• **Dataset content**
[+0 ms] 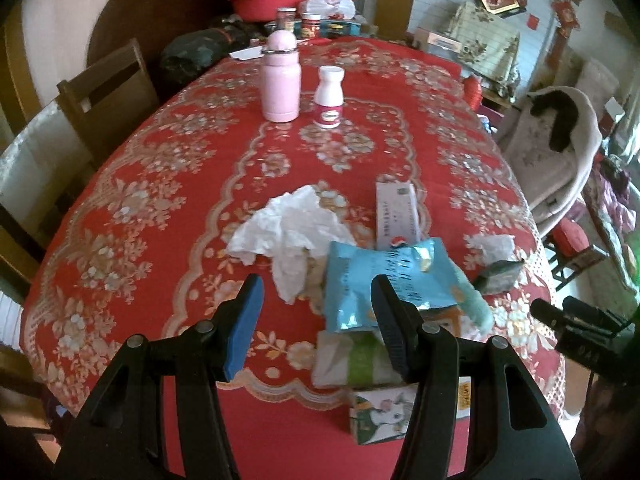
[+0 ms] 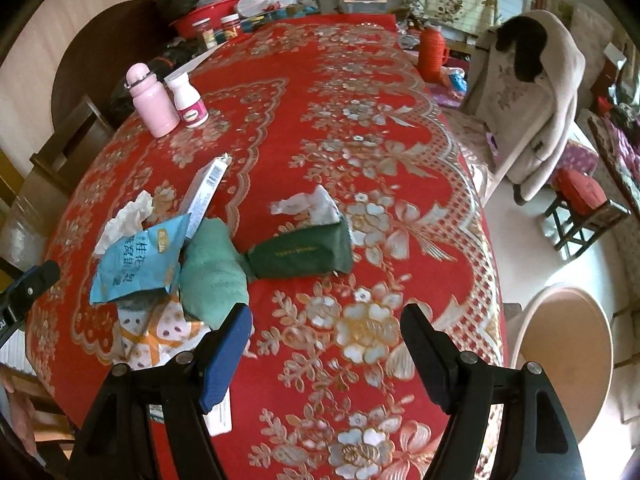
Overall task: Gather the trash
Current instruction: 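Grasp the clear plastic bag with the right tool while the left tool grasps the crumpled tissue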
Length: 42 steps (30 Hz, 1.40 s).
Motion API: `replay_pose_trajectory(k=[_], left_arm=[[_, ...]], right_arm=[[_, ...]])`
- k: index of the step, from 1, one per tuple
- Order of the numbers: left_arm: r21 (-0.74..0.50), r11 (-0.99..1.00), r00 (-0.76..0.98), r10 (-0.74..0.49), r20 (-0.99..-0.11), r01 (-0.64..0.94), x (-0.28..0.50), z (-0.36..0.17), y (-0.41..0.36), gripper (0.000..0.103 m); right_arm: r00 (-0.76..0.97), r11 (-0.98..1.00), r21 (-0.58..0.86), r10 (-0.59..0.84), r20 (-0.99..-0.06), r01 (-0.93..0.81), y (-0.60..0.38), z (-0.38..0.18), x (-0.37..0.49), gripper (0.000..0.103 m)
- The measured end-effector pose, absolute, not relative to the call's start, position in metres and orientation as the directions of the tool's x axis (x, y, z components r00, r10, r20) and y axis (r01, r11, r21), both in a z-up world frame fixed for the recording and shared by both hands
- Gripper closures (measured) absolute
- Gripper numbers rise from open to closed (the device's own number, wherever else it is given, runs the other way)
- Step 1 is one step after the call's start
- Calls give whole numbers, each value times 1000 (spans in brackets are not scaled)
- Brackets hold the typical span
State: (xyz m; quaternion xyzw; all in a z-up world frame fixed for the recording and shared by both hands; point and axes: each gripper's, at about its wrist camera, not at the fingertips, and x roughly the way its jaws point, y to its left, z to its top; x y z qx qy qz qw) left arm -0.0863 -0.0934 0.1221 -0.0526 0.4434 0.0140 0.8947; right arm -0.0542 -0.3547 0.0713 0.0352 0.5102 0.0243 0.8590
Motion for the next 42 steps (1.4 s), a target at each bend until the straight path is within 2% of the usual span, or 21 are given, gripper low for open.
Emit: replay_pose_trajectory(k=[9,14,21,24,26,28,32,34,39,41,42], left_arm=[[-100,985,579,0,-815,-142,-70,114,-58,49],[-98,974,559,33,-829,-203,-59,106,-39,49],[-119,965,529,23,-849,-233,-43,88,-28,49],[-145,961,520,-3,-854,-233,-31,79,-28,49],[-146,963,513,-9,-858,-227,-22,74,-31,49],[-149,965,506,-21,-862,-215,-11,68,-36,49],[-158,966,464,-48,-885,-203,10,51,-42,45],[-154,965,443,-45,-895,-212,17,44,-43,45],[-171,961,427,-65,-902,-216,31,30,-42,45],[-186,961,424,-84,-902,-206,34,26,-43,49],[-193,961,425,-93,-900,-199,34,24,-44,63]], right_arm=[[467,995,93,92,-879,-21,-362,72,-5,29],[411,988,156,149,-899,-15,-376,59,34,29],[298,980,192,198,-934,-49,-373,26,71,52],[300,982,175,187,-935,-67,-370,22,71,52],[298,982,174,187,-936,-69,-371,18,70,59],[304,979,187,202,-931,-76,-371,17,69,69],[336,973,209,231,-913,-101,-373,19,63,74],[349,971,213,238,-906,-108,-373,19,61,81],[381,966,233,258,-888,-112,-379,26,57,87],[401,962,252,271,-875,-102,-385,31,55,88],[408,958,268,284,-868,-97,-387,34,55,90]])
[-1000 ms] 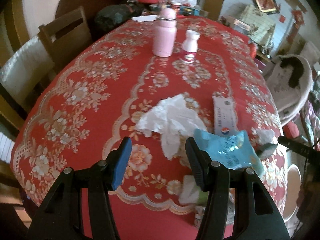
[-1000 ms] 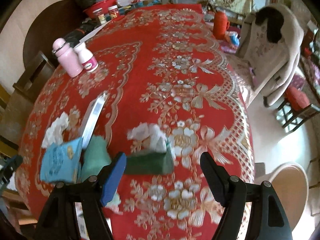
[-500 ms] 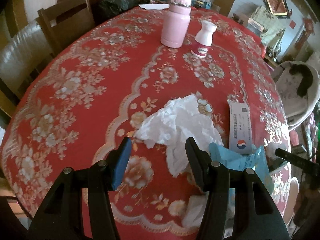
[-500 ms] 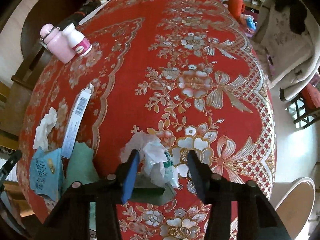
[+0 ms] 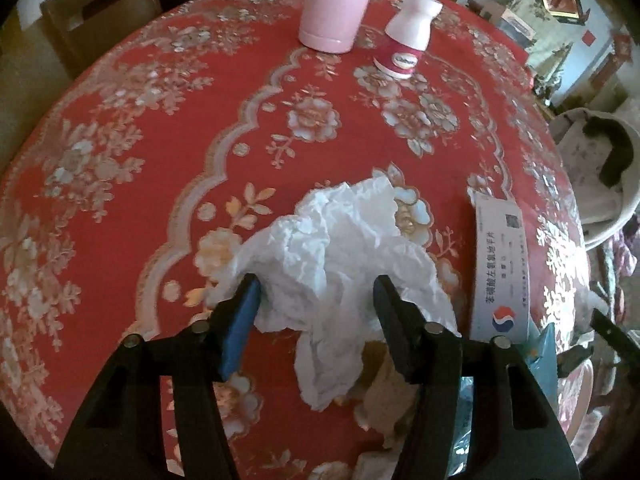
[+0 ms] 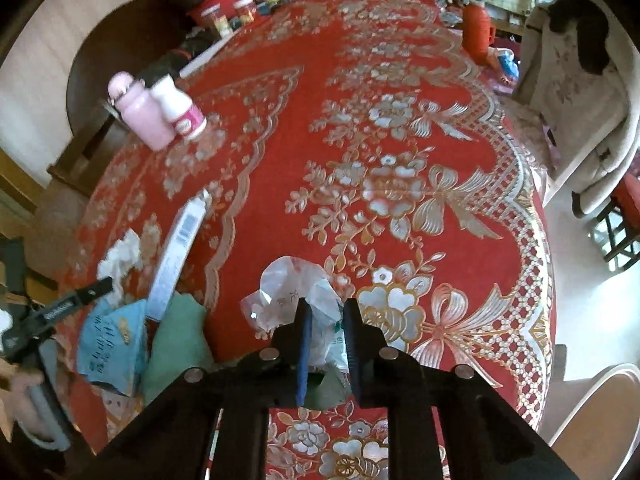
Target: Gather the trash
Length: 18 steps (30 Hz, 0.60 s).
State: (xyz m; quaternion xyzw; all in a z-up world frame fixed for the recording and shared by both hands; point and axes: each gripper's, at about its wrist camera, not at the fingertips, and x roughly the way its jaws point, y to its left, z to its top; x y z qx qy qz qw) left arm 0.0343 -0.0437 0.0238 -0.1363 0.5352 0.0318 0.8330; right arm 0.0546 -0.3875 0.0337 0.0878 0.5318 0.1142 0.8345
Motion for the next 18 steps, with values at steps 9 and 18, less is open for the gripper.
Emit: replay_pose_trajectory(k=[9,18], left_arm=[[-223,958,505,-104,-857,-180,21,61,-31,94],[-231,969,583,-140,-801,-85,-2,127,-44,94]], right_arm=[[466,938,339,332,-820,-72,-402,61,42,90],[498,944,322,315,-808,-75,-395,76,15,90]])
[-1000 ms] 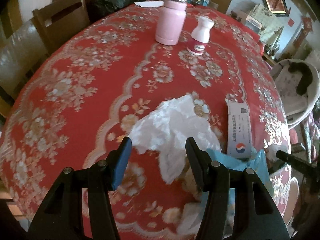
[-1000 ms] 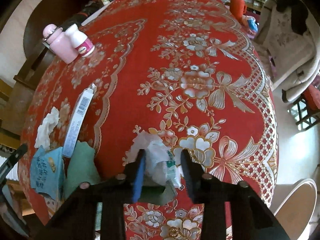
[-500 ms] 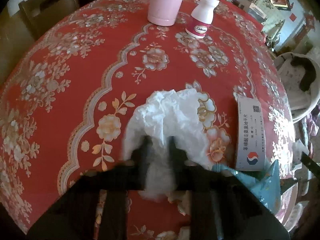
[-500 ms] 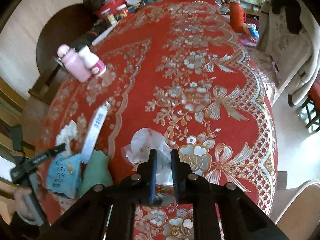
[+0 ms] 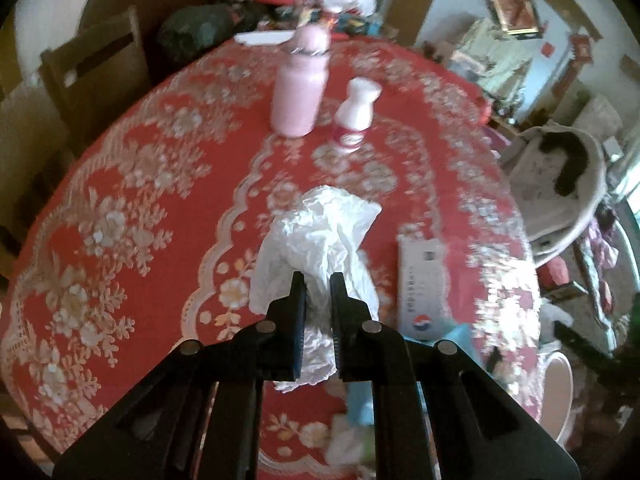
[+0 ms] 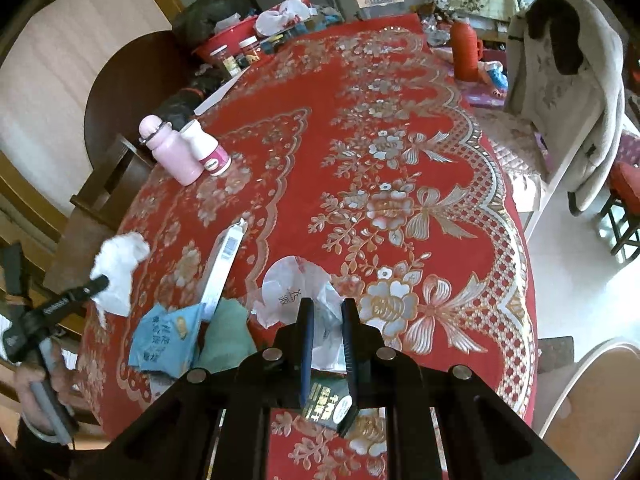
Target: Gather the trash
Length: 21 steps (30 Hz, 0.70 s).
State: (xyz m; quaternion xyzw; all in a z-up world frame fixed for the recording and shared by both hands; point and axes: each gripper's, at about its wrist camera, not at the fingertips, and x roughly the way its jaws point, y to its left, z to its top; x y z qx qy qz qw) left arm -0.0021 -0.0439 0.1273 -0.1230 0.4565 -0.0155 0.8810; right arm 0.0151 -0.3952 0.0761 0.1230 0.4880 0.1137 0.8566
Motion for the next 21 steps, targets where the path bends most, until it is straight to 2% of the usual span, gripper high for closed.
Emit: replay_pose_trajectory(k=[9,21], left_arm=[[-286,953,606,-285,-743,97,-28,174,-98,94],[-240,904,542,-406,-736,353,-58,180,-202,94]], right_arm=[[532,952,303,278,-800,-41,-393,88,-17,90],[581,957,278,184,-793,77,-424,100,-69,90]])
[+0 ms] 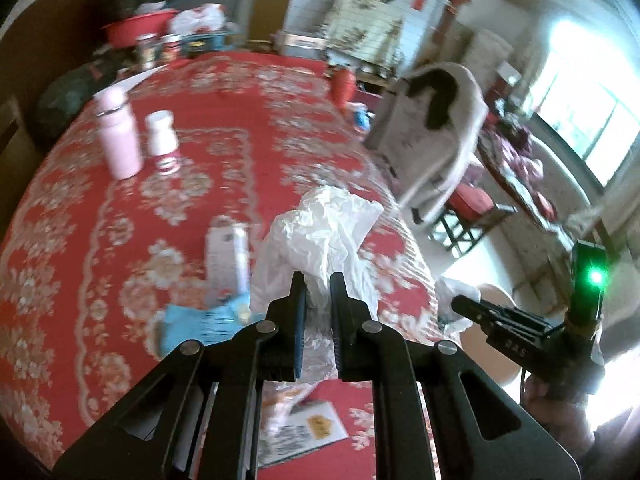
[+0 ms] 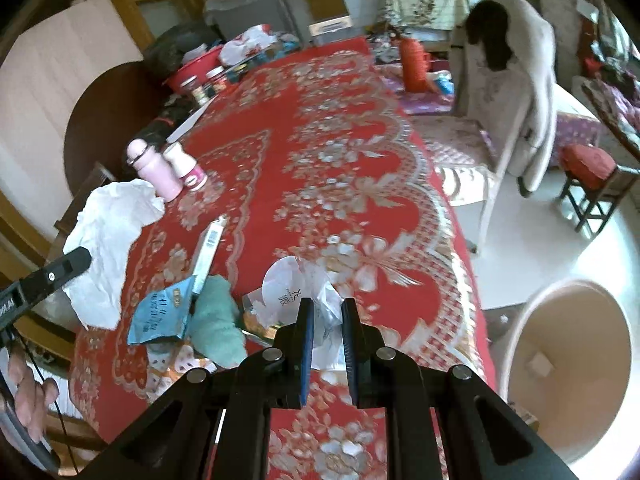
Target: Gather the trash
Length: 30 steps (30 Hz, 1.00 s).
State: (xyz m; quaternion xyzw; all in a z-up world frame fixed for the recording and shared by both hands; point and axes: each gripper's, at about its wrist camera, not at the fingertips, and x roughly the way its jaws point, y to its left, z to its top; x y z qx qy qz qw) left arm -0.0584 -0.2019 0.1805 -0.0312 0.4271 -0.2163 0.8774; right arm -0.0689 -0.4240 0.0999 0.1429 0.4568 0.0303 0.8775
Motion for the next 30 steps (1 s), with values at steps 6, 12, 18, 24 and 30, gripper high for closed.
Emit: replay_pose_trajectory(k=[6,12,18,24,30], left_arm=[[-232,862,488,-456,-744,451,-73,175,-250,94],[-235,811,426,-500,-754,535,-87,167,-300,94],[-214,772,394,-517,-760,599,-103,161,-342,94],[-217,738,353,-533,-769,639,-110,152,-375,94],[-223,718,320,-536,-781,659,-116,144,-402,94]], right_arm=[[596,950,264,118,-794,164,-454,102,-98,90],[602,931,251,44,-797,263,-491,101,-130,90],[598,899,247,-20,-801,361,-529,101,-160,90],[586,867,243,-68,-807,435,-558,99,-184,90],[568,842,238,-97,-817,485,-580,93,-199,90]])
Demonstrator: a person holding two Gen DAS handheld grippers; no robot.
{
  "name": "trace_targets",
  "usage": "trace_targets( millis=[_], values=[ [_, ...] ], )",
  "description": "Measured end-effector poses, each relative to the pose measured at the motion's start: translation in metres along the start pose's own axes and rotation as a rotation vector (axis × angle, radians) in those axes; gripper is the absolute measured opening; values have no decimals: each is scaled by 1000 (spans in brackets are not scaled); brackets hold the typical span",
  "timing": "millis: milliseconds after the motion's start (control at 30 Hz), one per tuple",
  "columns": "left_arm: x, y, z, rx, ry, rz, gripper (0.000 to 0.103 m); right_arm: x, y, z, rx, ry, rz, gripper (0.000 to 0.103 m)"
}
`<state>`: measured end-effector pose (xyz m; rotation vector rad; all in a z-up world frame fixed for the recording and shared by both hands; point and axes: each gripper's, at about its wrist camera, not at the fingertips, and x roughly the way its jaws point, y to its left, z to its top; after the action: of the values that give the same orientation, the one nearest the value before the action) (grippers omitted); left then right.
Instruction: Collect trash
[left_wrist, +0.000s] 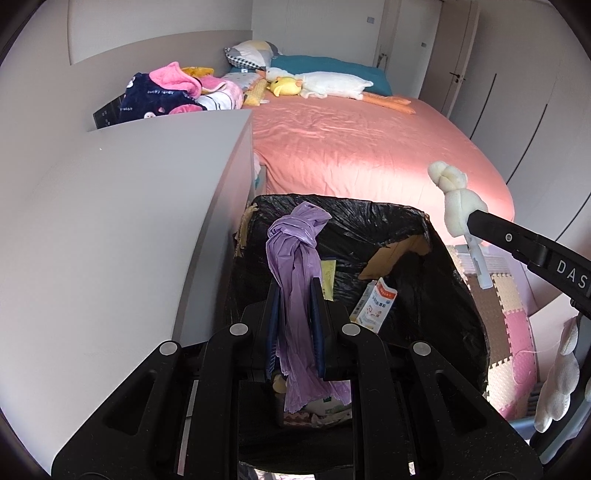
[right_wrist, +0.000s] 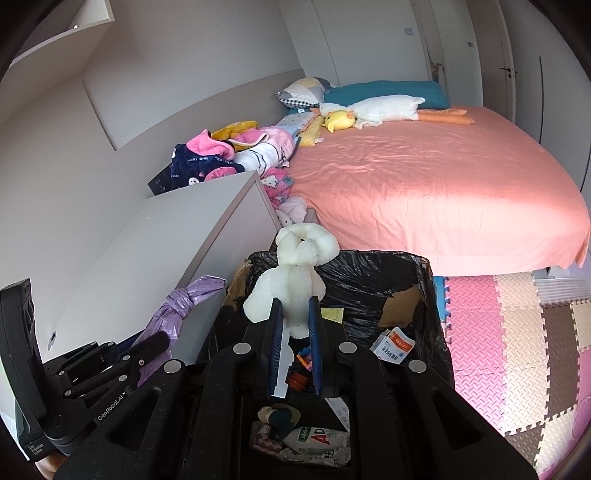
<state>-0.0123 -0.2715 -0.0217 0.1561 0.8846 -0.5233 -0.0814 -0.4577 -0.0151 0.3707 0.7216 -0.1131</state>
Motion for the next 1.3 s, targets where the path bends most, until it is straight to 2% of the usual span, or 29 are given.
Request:
trace_targets(
  millis=[100, 133, 167, 200, 233, 300, 333, 500, 1300],
  values=[
    [2, -1, 0, 3, 10, -21, 15, 0, -2, 1, 2, 2, -7, 16],
    [2, -1, 0, 6, 17, -40, 16, -1, -2, 2, 3, 3, -15, 24],
    [2, -1, 1, 10, 27, -54, 34, -2, -3, 4, 8, 1, -21, 32],
    [2, -1, 1, 7, 28, -52, 56, -5, -4, 5, 18, -7, -30, 50],
    [0, 0, 1, -1, 15, -29, 97, -8, -5, 6, 24, -23, -29, 64],
    [-6, 2, 1, -3, -26, -6, 97, -17, -7, 9, 28, -63, -41, 78],
    [-5, 3, 1, -2, -22, -13, 97, -21, -8, 9, 30, -81, -55, 80],
    [-8, 8, 2, -26, -41, -14, 97, -28, -11, 13, 35, -105, -64, 80],
    [-15, 7, 0, -16, -63, -8, 97, -27, -8, 12, 24, -95, -59, 80]
  ],
)
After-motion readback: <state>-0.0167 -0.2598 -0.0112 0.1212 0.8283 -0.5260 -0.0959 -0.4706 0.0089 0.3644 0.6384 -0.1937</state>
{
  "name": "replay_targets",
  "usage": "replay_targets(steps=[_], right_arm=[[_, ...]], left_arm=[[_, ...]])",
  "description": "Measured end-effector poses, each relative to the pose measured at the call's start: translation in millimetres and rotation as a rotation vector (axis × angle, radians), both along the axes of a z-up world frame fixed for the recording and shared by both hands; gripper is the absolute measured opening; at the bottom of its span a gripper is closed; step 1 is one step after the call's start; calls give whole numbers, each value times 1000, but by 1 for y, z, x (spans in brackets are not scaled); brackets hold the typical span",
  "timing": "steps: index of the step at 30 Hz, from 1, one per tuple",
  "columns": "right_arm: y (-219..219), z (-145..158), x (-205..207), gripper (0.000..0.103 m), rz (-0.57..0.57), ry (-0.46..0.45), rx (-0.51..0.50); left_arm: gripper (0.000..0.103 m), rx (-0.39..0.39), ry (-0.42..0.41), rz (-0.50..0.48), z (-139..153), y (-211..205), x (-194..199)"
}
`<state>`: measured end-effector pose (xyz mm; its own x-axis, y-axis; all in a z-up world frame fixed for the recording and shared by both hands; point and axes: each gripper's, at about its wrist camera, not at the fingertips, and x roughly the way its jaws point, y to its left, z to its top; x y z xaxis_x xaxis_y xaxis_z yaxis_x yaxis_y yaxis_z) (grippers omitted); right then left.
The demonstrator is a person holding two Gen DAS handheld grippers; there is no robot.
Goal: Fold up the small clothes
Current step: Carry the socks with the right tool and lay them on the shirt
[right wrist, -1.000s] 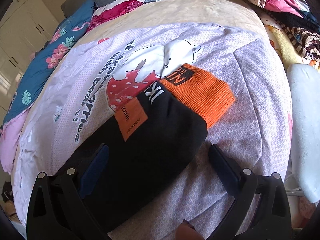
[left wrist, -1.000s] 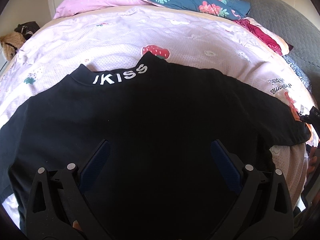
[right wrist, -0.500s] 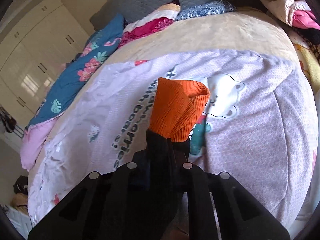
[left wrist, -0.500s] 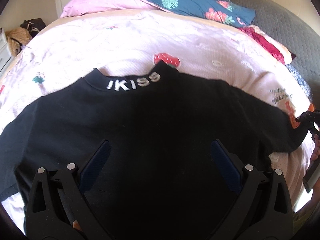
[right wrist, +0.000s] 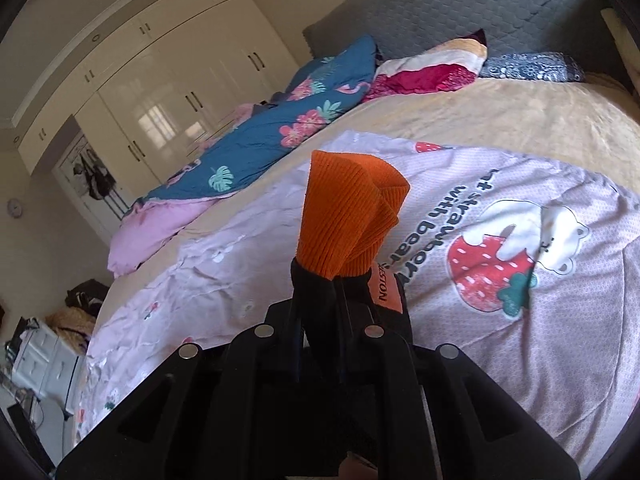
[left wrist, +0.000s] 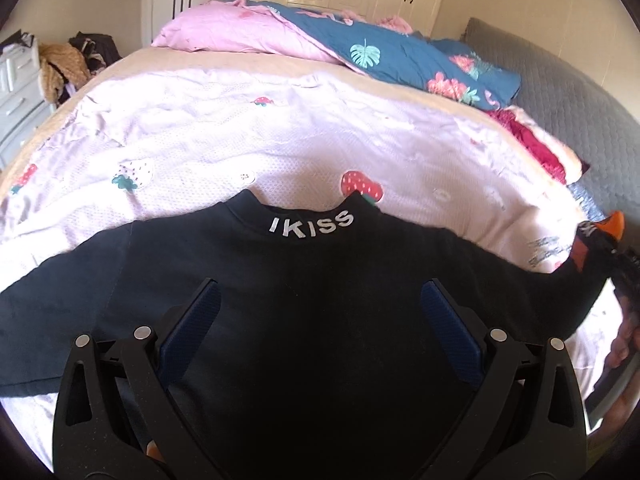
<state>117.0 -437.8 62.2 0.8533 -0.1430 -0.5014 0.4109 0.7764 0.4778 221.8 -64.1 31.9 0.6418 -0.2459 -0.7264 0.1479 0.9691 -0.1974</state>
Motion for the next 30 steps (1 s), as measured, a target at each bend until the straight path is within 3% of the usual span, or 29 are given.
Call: replay_targets(steps=[2,5,10,17,20,30], right_arm=[[13,5,4,11,42,-8,-19],[32,12,8,11,97,-20,-50],[65,20,12,11,190,-46,-95],[111,23,17,11,311,-68,-161],[131,23,19,12,362,-74,-188],[216,8,32,12,547,-52,-312]], left_arm=[[94,-43,14,-21,2,6,0],[94,-187,31,-33,3,23,0],[94,-133,-13,26,12,36,-4],[94,-93,0,90,8,55,-5],[94,-119,11,98,5,64,-7],[94,-307,71,95,-10,92,-8]])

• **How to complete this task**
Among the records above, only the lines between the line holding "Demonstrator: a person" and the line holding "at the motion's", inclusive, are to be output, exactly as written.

• **Solution to this problem**
Demonstrator: a person holding two Gen DAS handheld grippers; no robot.
{
  "name": "trace_targets",
  "usage": "trace_targets( millis=[_], values=[ [_, ...] ], )",
  "description": "Measured end-effector poses, each relative to the pose measured at the motion's start: translation in metres along the start pose's own axes and rotation as a rotation vector (axis × angle, radians) in those axes; gripper is the absolute measured opening; values have no decimals: each is scaled by 1000 (spans in brackets are not scaled); brackets hold the typical span",

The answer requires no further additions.